LFI attacked the PS’ attempt to nominate Tubiana as “unserious” because she was too openly compatible with Macron. However, LFI is now backing Castets, whose political profile is no different than that of Tubiana. She is also an economist trained by the bourgeoisie to be part of the ruling elite and to implement PS austerity measures against the workers at home.
Castets is a former PS member and ran in 2015 on the PS electoral list of Nicolas Mayer-Rossignol in the Haute-Normandie department. “She left the PS because she disagreed with the political orientation of François Hollande’s presidential term,” claims LFI deputy and strategist Paul Vannier.
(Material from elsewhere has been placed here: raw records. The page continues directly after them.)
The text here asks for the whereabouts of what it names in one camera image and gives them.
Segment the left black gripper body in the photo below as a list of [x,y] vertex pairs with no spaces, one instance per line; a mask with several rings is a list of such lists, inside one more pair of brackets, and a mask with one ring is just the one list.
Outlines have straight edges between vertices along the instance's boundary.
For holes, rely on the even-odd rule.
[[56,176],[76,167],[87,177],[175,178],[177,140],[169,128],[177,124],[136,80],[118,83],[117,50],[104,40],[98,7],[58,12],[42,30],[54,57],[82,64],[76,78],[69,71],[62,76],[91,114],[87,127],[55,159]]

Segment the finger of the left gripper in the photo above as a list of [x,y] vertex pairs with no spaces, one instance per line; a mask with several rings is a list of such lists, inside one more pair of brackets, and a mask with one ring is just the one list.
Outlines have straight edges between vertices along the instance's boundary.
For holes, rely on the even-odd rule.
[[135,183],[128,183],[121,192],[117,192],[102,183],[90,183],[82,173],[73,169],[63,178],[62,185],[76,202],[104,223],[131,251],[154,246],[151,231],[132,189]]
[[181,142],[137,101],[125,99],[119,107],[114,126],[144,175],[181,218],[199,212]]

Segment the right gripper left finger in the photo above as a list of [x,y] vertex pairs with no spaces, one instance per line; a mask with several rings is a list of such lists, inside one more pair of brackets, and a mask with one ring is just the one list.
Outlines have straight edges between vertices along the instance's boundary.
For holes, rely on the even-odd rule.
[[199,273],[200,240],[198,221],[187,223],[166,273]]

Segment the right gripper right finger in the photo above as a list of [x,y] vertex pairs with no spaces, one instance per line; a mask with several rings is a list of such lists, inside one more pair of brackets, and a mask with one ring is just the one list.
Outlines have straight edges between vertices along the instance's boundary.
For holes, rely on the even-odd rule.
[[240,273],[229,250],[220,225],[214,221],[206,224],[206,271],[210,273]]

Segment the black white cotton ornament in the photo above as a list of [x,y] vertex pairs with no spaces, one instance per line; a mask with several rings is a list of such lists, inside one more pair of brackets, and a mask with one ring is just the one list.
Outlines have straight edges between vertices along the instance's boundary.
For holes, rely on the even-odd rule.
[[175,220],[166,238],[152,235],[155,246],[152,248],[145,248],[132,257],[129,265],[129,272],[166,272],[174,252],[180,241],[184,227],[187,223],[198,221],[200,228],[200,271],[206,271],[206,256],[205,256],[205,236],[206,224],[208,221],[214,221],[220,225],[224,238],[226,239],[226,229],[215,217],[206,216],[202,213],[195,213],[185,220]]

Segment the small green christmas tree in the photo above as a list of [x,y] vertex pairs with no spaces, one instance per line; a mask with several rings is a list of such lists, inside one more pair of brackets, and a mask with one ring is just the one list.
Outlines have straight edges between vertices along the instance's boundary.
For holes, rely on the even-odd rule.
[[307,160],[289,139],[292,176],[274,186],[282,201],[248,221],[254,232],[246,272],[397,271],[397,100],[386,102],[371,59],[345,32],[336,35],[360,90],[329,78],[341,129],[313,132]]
But while Castets, like Macron, left the PS when it faced explosive anger amongst workers after Hollande’s reactionary 2012-2017 presidency, she continued to work closely with this bourgeois party.
Castets worked for PS mayor of Paris Anne Hidalgo, who selected Castets as her economic adviser before naming her to run the “Finances and Purchases” of the city. “She has the confidence of the mayor in order to have such a great responsibility,” said Hidalgo’s deputy, Patrick Bloche.
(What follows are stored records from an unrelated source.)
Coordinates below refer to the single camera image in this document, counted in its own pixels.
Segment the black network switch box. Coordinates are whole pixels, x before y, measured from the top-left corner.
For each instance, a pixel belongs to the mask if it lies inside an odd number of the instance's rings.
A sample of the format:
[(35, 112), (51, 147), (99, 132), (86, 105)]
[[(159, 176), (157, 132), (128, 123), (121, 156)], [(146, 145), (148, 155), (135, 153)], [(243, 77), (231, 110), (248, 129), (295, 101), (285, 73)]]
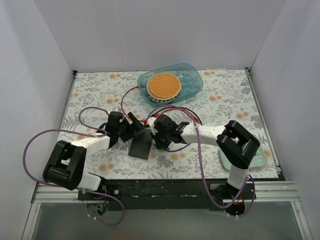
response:
[(128, 151), (130, 157), (148, 160), (153, 139), (150, 129), (142, 129), (138, 131), (132, 139), (131, 146)]

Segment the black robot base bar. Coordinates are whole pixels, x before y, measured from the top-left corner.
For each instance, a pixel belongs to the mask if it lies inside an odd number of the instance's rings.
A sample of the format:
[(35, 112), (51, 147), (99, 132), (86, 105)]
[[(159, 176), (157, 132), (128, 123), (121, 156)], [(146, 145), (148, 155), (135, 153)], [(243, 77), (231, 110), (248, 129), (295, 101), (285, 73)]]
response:
[(209, 209), (219, 210), (212, 203), (225, 205), (238, 193), (226, 179), (113, 179), (103, 180), (100, 193), (108, 194), (108, 209), (127, 210)]

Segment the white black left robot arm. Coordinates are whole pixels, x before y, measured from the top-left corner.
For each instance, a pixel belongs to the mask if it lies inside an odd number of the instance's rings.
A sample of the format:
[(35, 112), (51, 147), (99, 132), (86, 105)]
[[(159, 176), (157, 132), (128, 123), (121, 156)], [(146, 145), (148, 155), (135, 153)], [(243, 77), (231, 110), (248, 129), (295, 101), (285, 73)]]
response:
[(131, 112), (128, 115), (131, 123), (123, 113), (112, 111), (107, 122), (95, 129), (94, 136), (72, 142), (58, 141), (44, 168), (43, 179), (68, 190), (88, 189), (95, 200), (103, 199), (107, 191), (101, 184), (102, 178), (86, 172), (85, 162), (88, 157), (113, 147), (118, 139), (126, 142), (144, 129)]

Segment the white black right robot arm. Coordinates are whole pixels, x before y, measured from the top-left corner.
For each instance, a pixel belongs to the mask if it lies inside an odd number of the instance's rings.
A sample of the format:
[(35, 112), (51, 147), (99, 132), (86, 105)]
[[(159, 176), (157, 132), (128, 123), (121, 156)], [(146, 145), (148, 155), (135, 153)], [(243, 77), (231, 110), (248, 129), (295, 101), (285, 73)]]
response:
[(231, 163), (226, 186), (227, 195), (232, 199), (243, 195), (243, 184), (260, 142), (239, 122), (231, 120), (220, 126), (204, 126), (193, 122), (176, 124), (163, 114), (157, 118), (149, 118), (147, 124), (157, 149), (166, 149), (171, 143), (199, 143), (219, 147)]

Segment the floral patterned table mat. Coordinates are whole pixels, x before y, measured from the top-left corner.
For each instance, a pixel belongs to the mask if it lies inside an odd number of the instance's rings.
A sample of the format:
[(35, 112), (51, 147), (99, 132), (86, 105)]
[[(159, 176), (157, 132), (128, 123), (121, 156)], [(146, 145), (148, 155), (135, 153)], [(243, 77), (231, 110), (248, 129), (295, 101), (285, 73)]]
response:
[[(58, 139), (72, 142), (93, 134), (93, 128), (107, 121), (106, 111), (115, 108), (144, 120), (152, 107), (137, 89), (140, 75), (139, 71), (78, 73)], [(267, 157), (267, 164), (251, 168), (250, 174), (255, 179), (277, 178), (274, 156), (245, 71), (210, 69), (201, 70), (199, 75), (202, 90), (179, 106), (195, 112), (205, 126), (238, 121), (259, 140)], [(215, 146), (171, 144), (169, 151), (152, 147), (148, 160), (144, 160), (129, 156), (130, 145), (130, 141), (119, 141), (111, 149), (90, 156), (85, 168), (106, 179), (198, 179), (201, 170), (208, 179), (229, 175)]]

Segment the orange woven round coaster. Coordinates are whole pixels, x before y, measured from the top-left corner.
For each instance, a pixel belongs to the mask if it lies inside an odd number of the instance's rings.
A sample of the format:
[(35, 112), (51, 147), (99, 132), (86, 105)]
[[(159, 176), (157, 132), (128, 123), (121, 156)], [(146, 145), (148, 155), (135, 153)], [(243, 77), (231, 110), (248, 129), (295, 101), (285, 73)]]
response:
[(178, 95), (182, 84), (177, 76), (171, 73), (158, 73), (152, 76), (148, 83), (148, 92), (159, 99), (169, 99)]

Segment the teal plastic container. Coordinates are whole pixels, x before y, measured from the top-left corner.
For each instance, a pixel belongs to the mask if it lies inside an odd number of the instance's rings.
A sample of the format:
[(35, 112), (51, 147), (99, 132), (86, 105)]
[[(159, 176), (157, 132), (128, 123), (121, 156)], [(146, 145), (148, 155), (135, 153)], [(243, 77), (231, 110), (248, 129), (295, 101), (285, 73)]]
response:
[[(174, 100), (157, 103), (152, 101), (147, 95), (147, 84), (149, 79), (160, 73), (170, 73), (178, 77), (181, 83), (181, 91)], [(179, 63), (162, 67), (147, 73), (143, 73), (137, 79), (137, 86), (142, 98), (152, 107), (159, 107), (166, 104), (178, 103), (194, 97), (204, 86), (203, 80), (196, 69), (187, 63)]]

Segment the light green square plate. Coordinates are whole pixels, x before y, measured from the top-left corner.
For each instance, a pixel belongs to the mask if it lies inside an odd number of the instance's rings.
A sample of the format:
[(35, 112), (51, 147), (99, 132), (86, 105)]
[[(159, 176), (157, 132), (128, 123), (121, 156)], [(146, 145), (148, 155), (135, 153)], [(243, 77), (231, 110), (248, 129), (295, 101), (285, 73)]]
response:
[[(220, 158), (221, 158), (223, 167), (227, 171), (230, 171), (231, 170), (231, 162), (227, 159), (226, 155), (223, 153), (223, 151), (221, 149), (219, 150), (219, 154), (220, 154)], [(258, 148), (255, 156), (253, 157), (253, 159), (249, 165), (249, 168), (251, 169), (251, 168), (264, 167), (267, 163), (268, 163), (267, 156), (264, 153), (262, 147), (260, 146)]]

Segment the aluminium frame rail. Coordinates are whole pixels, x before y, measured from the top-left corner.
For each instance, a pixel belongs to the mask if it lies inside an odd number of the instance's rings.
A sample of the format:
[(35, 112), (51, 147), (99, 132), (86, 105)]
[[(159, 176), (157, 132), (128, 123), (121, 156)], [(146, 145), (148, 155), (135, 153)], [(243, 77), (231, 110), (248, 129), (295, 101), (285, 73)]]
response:
[[(96, 203), (93, 200), (78, 200), (78, 194), (81, 192), (37, 184), (21, 238), (32, 239), (42, 203)], [(258, 181), (255, 183), (255, 195), (255, 202), (290, 202), (302, 238), (313, 238), (294, 181)]]
Workers must be warned: a Castets government would defend a police state waging imperialist war abroad and class war at home in order to finance military escalation. In her statements, Castets has been silent on Macron’s call to send troops to Ukraine to wage war with Russia, on the Israeli genocide in Gaza, and on Macron’s support for the Israeli regime.
The NFP’s choice of Castets, a graduate of the unpopular ENA, is no coincidence, as France is being targeted by the European Union for excessive deficits. The NFP is joining in the political maneuvers of the financial aristocracy by selecting someone trained by the school infamous for being the training ground of bourgeois politicians. Indeed, despite her criticisms of Macron’s pension cuts last year, Castets is set to agree to austerity policies that Macron intends to impose against an overwhelming majority of the French people, especially workers.
Workers in France must recall the experience of their class brothers and sisters in Greece, who voted Syriza (the “Coalition of the Radical Left”) into office to stop austerity. In power from 2015 to 2019, Syriza imposed more deep austerity cuts, while loyally defending and financing Greece’s role in NATO by building “Fortress Europe” detention camps for refugees in alliance with the European Union (EU). It demobilized and betrayed the expectations of workers and youth who were hoping for a more left-wing policy.
Syriza had won power in an electoral landslide, promising the end of the austerity measures of the EU and the International Monetary Fund, but demonstrated in a matter of a few weeks that it was a party devoted to serving the bourgeoisie. Workers cannot expect fundamentally different experiences from a formation like the NFP, which can advance figures like Castets.
The working class will enter into explosive conflicts with whatever government emerges from the ongoing talks between LFI, the PS, Macron and the RN. These coming struggles must however be transformed into a movement against not only Macron and the neo-fascists but also the suffocating diktat of the political and trade union bureaucracies making up the NFP. The precondition for such a struggle is building a revolutionary Marxist vanguard, that is to say, the PES, in the working class.